What to do | Where the listing shows an image, skip it and output all other material unchanged.

::: Data excerpt

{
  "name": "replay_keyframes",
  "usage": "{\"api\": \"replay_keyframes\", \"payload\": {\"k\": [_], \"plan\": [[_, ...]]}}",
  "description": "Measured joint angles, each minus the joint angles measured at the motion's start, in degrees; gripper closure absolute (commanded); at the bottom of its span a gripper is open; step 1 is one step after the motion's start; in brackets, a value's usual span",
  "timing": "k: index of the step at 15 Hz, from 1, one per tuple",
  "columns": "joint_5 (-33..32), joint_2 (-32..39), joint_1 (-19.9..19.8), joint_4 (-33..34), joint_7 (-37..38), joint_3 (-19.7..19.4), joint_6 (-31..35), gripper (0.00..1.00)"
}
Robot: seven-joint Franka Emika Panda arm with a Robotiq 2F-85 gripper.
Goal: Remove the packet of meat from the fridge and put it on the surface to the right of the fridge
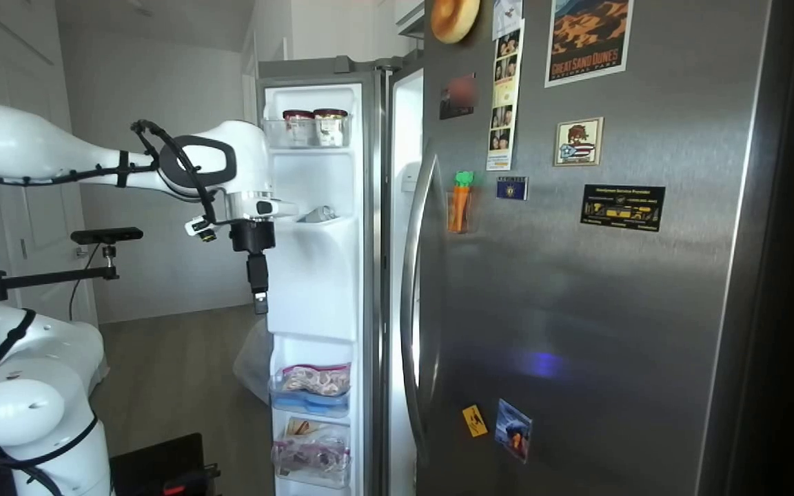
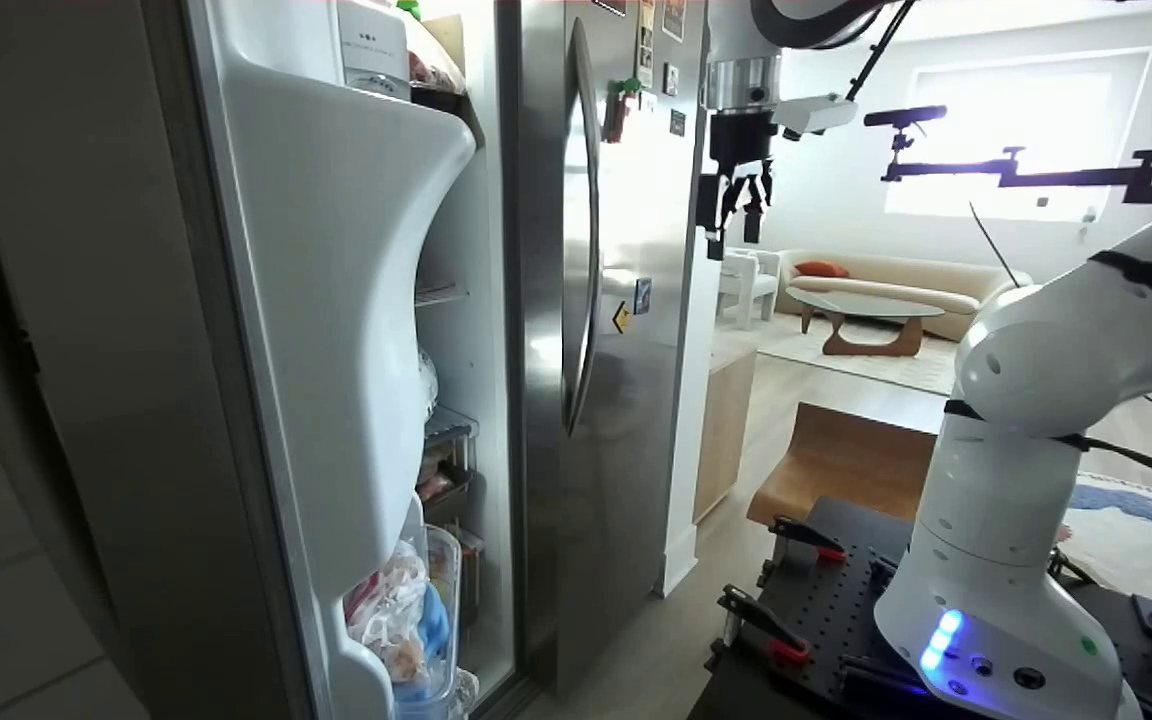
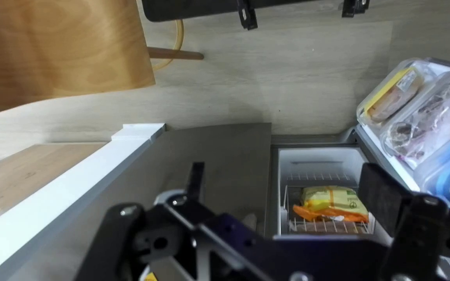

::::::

Task solution |
{
  "name": "replay_keyframes",
  "usage": "{\"api\": \"replay_keyframes\", \"payload\": {\"k\": [_], \"plan\": [[_, ...]]}}",
  "description": "Measured joint angles, each minus the joint angles measured at the motion's start, in degrees; gripper closure absolute (commanded); at the bottom of its span a gripper is open; step 1 is one step after the motion's start; in brackets, a value's usual span",
  "timing": "k: index of the step at 15 Hz, from 1, one per tuple",
  "columns": "joint_5 (-33..32), joint_2 (-32..39), joint_1 (-19.9..19.8), joint_4 (-33..34), joint_7 (-37..38), joint_3 (-19.7..19.4), joint_6 (-31..35), gripper (0.00..1.00)"
}
Robot: seven-joint Franka Emika Panda arm with a Robotiq 2F-85 gripper.
Goal: Remove the packet of meat from the fridge and put it on the surface to the right of the fridge

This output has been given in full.